I agree- coolest thing I've seen in a long time.

BikePortland.org » Blog Archive » NAHBS Spotlight: A closer look at Paul Brodie's 1888 Whippet Replica

and

Paul Brodie and The Whippet #1


----------



## sgltrak (Feb 19, 2005)

Great pix so far. Thanks for sharing.

I just heard this is in my neighborhood next year. Can't wait to go!


----------



## Jeroen (Jan 12, 2004)

Great stuff. And is it me, or are there more bikes present that are actually designed to be ridden instead of being a freakshow like the trend was last couple of years?

Anyhow; dig it! Chris DeKerf's work is nice and refreshing. So pleased that he kept the tourch flaming instead of stopping a few years back as he wanted to do.


----------



## girlonbike (Apr 24, 2008)

Wow. Chris Dekerf and Paul Brodie are something else. Spectacular.


----------



## girlonbike (Apr 24, 2008)

Not taking away from Nate's excellent photography skills but check out these professional photos from the show. https://www.facebook.com/bicycletimes


----------



## yo-Nate-y (Mar 5, 2009)

GoB-Not at all (I mean, these are all with a little point and shoot) ...please post more links and pics! I hope people who make it through today and tomorrow can add some the thread. I woke up thinking about heading back to Sac, but I really need to get more work in this weekend than another day of bike ogling would allow.

*I have to admit that though I spent about 30 minutes geeking out on the Whippet....I didn't ask about the price. AMAZING bike, and really cool to see it in person.

*Dekerf: seriously. All his stuff was really really cool. The $$ paint on the 29er is silly, but the construction and details were phenomenal. Loved the ti road bike as well. He had another road displayed but it looked a bit more "modern" as in "generic" in terms of build (carbon fork, etc).
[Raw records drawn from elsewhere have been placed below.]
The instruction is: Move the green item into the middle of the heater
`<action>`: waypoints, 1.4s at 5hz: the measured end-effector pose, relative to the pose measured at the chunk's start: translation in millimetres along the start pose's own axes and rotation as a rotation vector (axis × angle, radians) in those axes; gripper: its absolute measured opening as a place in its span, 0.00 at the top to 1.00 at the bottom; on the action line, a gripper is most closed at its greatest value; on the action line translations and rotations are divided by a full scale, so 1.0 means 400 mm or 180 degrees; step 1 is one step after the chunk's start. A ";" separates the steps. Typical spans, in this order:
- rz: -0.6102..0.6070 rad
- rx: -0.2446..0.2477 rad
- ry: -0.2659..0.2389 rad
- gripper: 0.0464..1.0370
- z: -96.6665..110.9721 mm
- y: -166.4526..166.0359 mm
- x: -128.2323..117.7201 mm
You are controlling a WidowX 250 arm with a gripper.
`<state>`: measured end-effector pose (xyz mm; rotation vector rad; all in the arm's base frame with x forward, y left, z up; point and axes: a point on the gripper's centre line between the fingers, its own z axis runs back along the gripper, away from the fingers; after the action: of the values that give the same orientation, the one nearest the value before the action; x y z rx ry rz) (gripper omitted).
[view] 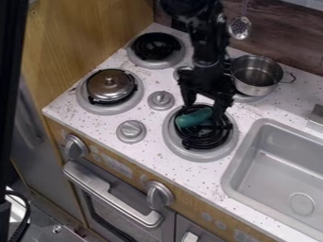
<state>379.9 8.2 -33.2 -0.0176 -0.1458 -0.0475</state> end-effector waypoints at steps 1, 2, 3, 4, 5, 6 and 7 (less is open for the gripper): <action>-0.0015 -0.0016 0.0046 0.04 -0.025 0.011 -0.002; -0.0009 -0.0031 0.0191 0.09 -0.056 0.018 -0.011; -0.0002 -0.0049 0.0256 0.39 -0.064 0.021 -0.016; -0.0104 -0.0069 0.0312 0.59 -0.066 0.024 -0.003; -0.0163 -0.0083 0.0250 0.59 -0.064 0.025 0.029; -0.0105 -0.0034 0.0156 0.59 -0.054 0.063 0.064; 0.0101 0.0009 0.0186 0.59 -0.074 0.147 0.075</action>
<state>416.8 64.8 -58.9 -0.0156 -0.0873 -0.0161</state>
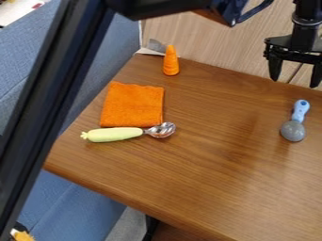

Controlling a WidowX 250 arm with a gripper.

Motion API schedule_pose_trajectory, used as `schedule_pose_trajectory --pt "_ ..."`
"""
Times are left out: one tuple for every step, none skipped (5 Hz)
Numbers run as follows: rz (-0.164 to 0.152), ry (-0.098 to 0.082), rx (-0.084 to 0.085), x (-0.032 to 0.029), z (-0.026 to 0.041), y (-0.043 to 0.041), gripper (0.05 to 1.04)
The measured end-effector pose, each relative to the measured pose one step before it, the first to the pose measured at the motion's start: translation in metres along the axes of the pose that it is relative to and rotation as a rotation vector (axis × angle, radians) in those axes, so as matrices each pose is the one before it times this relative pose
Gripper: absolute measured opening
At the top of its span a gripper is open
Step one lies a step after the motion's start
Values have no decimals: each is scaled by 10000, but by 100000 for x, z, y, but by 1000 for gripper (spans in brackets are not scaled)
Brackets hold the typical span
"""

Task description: Move the orange cloth to the upper right of the table

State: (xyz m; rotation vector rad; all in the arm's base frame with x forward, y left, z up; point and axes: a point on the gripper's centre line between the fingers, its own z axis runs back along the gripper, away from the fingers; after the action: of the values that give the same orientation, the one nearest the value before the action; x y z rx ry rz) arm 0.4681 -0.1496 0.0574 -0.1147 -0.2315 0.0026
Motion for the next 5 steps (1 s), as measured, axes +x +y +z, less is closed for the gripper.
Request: schedule_pose_trajectory --pt "71 511 163 -1112 -2253 449 999" --pt "959 272 167 -1724 -975 3291 999" --pt "1476 -718 213 -299 3298 4478 999" --pt "814 -207 299 -1206 1068 2791 999" --pt "1492 -334 471 -142 807 3687 999"
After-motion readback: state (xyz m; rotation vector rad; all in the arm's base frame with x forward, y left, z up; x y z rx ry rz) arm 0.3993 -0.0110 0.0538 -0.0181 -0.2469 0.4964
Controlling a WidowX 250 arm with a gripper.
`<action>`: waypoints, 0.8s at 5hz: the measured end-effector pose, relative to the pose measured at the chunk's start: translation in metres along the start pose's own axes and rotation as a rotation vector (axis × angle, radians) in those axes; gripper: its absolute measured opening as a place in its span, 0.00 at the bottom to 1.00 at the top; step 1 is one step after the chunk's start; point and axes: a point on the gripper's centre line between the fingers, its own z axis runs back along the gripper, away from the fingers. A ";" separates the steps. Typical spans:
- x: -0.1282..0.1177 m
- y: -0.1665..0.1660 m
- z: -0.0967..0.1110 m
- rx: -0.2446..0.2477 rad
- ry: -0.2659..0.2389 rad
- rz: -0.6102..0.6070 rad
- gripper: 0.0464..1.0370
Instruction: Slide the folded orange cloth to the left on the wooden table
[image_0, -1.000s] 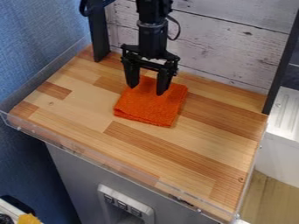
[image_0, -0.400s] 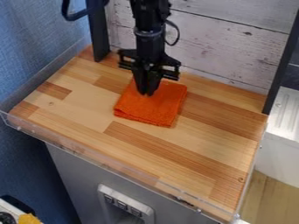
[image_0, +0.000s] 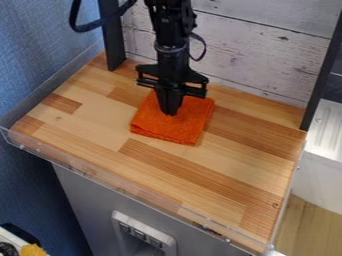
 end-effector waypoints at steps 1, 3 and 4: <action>0.001 0.000 -0.002 0.000 0.009 -0.007 0.01; 0.001 0.010 -0.014 0.003 0.074 0.005 0.01; 0.001 0.009 -0.012 0.007 0.091 0.014 0.01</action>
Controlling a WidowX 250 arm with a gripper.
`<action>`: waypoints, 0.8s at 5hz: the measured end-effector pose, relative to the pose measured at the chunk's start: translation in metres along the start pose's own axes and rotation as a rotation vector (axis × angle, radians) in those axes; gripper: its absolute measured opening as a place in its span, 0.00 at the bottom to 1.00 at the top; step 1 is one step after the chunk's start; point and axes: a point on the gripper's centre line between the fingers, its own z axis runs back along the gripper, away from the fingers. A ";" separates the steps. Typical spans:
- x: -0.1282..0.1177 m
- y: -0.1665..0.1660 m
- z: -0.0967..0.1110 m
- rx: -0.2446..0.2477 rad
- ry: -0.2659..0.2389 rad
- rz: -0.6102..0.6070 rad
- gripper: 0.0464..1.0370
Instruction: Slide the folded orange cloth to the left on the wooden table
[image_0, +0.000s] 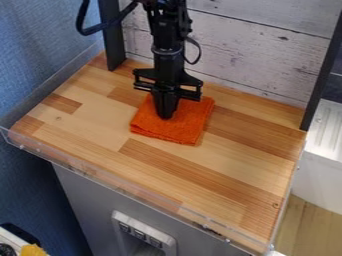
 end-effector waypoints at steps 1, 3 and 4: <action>-0.002 0.002 0.000 0.000 0.014 -0.028 0.01; -0.010 0.022 -0.005 -0.014 0.040 -0.068 0.01; -0.015 0.033 -0.010 -0.025 0.045 -0.091 0.01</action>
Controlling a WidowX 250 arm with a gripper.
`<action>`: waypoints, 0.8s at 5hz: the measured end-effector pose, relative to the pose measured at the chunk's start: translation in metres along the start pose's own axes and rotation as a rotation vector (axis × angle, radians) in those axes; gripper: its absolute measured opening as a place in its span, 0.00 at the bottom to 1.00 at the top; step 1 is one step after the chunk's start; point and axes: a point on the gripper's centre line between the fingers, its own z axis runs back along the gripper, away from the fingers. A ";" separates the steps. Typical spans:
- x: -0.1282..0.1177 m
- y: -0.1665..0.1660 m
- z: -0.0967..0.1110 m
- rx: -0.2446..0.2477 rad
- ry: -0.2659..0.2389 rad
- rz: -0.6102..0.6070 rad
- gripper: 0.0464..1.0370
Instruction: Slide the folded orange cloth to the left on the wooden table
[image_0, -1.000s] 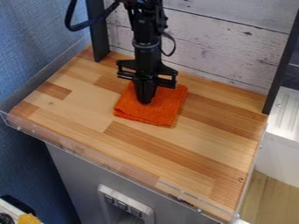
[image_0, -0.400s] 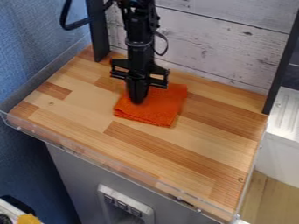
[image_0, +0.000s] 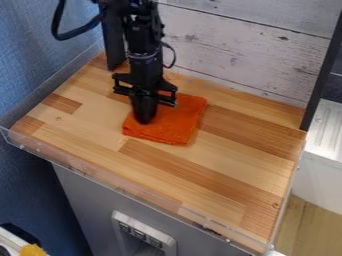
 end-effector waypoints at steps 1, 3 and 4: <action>-0.010 0.010 -0.001 -0.005 -0.015 -0.029 0.01; -0.030 0.030 -0.001 -0.010 -0.062 -0.062 0.01; -0.037 0.037 -0.002 -0.002 -0.078 -0.073 0.01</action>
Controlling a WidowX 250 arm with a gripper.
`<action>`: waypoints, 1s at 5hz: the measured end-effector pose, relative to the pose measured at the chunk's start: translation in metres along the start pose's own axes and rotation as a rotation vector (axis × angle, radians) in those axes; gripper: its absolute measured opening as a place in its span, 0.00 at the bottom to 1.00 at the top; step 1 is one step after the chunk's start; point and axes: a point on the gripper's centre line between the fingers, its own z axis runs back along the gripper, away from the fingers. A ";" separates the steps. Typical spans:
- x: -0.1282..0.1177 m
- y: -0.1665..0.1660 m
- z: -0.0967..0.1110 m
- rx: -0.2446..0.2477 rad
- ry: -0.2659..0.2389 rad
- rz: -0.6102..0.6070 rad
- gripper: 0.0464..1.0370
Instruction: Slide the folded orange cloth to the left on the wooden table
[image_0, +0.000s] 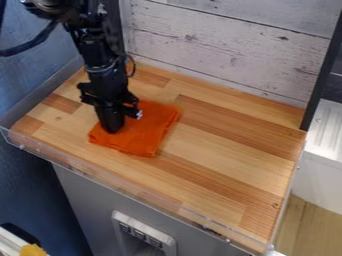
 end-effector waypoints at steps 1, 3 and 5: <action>-0.001 0.001 0.000 0.007 0.004 -0.018 0.01; 0.008 0.007 0.008 0.034 -0.003 -0.018 0.01; 0.014 0.010 0.018 0.028 0.025 -0.027 0.17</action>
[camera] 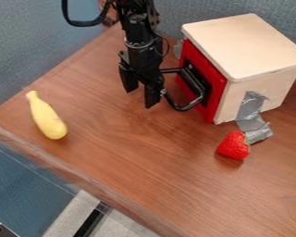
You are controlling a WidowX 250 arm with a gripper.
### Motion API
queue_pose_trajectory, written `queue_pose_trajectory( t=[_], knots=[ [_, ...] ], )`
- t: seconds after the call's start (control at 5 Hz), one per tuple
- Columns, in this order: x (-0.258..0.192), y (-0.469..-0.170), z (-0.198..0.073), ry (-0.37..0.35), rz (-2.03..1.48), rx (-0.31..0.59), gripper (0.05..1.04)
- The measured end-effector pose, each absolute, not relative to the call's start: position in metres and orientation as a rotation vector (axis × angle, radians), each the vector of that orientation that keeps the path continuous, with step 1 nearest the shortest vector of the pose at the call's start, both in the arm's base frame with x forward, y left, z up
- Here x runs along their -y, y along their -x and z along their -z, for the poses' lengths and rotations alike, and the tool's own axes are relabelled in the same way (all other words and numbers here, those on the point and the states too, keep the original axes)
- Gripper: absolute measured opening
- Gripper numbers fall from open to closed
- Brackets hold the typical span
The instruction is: Close the drawer
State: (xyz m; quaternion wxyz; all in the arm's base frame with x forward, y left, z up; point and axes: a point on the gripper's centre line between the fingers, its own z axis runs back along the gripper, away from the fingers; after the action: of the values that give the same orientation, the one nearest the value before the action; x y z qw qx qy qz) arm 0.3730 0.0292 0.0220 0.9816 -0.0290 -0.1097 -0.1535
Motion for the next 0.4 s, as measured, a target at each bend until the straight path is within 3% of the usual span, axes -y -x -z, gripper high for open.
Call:
queue_pose_trajectory(
  t=[0.4],
  knots=[
    [-0.0207, -0.3775, -0.0127, 0.081, 0.311, 0.211, 1.0]
  ],
)
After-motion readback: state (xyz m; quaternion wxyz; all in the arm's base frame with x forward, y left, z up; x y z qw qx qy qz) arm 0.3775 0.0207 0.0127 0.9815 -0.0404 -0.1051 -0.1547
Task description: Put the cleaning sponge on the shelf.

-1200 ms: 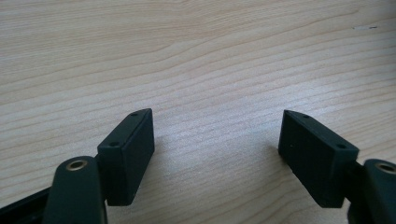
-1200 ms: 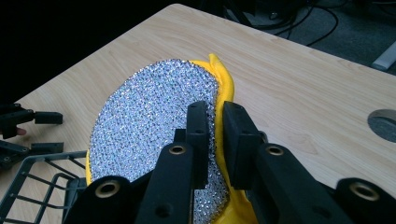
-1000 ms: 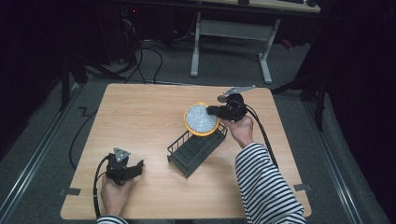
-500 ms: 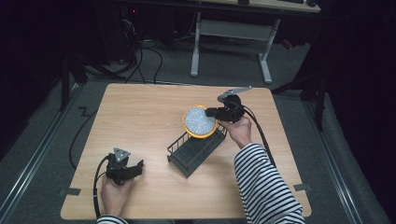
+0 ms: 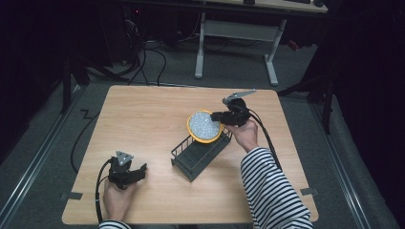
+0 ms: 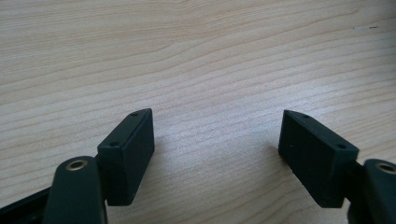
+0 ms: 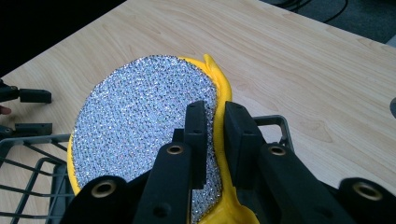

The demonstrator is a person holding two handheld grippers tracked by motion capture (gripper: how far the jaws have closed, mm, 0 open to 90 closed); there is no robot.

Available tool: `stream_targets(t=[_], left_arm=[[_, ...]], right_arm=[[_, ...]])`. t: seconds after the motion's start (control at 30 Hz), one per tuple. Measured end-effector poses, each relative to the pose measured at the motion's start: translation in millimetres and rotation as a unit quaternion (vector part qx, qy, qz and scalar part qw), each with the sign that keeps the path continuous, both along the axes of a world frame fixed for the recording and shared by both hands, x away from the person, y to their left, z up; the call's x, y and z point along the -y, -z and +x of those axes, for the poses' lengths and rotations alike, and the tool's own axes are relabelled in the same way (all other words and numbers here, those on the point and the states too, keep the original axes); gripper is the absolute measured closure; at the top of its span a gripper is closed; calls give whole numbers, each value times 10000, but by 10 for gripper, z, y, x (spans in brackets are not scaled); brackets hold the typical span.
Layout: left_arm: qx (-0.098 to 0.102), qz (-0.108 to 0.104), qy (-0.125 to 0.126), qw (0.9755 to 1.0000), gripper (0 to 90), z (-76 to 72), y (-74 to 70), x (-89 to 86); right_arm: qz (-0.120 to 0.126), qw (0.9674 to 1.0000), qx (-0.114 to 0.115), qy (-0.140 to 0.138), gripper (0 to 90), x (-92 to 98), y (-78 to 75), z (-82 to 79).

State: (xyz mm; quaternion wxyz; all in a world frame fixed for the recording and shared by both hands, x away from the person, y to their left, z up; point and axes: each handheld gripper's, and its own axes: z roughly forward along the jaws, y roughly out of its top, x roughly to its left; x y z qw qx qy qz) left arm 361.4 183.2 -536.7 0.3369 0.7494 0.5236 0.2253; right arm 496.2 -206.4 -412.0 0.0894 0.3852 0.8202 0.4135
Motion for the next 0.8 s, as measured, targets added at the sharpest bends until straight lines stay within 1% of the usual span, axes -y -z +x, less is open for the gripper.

The segmented is where it is at!


----------



## laffeaux (Jan 4, 2004)

Thanks for the pics!!!!!!!!!!!!!!!!!!!!!!!!!!!!!!!!!!!!!!


----------



## mainlyfats (Oct 1, 2005)

girlonbike said:


> Not taking away from Nate's excellent photography skills but check out these professional photos from the show. https://www.facebook.com/bicycletimes


Too bad they didn't take the time to add the builders' names to the pictures.


----------



## misterdangerpants (Oct 10, 2007)

yo-Nate-y said:


> please post more links and pics!


Okay:

NAHBS 2012 Flickr 1

NAHBS 2012 Flickr 2

NAHBS 2012 Flickr 3

Enjoy!

Edit: Oops, forgot this link to Clockwork's Flickr set with a whopping 622 photos!


----------



## Rumpfy (Dec 21, 2003)

So much pretty awesomeness.


----------



## GMF (Jan 10, 2004)

Is anyone going to be there on Sunday? I've got a big day ahead of me with a lot of driving, but I'm fired up to see some awesome bikes!


----------



## jeff (Jan 13, 2004)

*Always mind bending....*

Too much to take in all in one day. It looks like the year of custom racks, threaded steerers and wild paint. IF really went all out on the paint this year and I love the new graphics. Speaking of graphics...that black Desalvo is sweet.

And I spy...What's the deal on that disc? Has the UCI lift on the ban helped create some new and improved cable discs?


----------



## laffeaux (Jan 4, 2004)

jeff said:


> And I spy...What's the deal on that disc? Has the UCI lift on the ban helped create some new and improved cable discs?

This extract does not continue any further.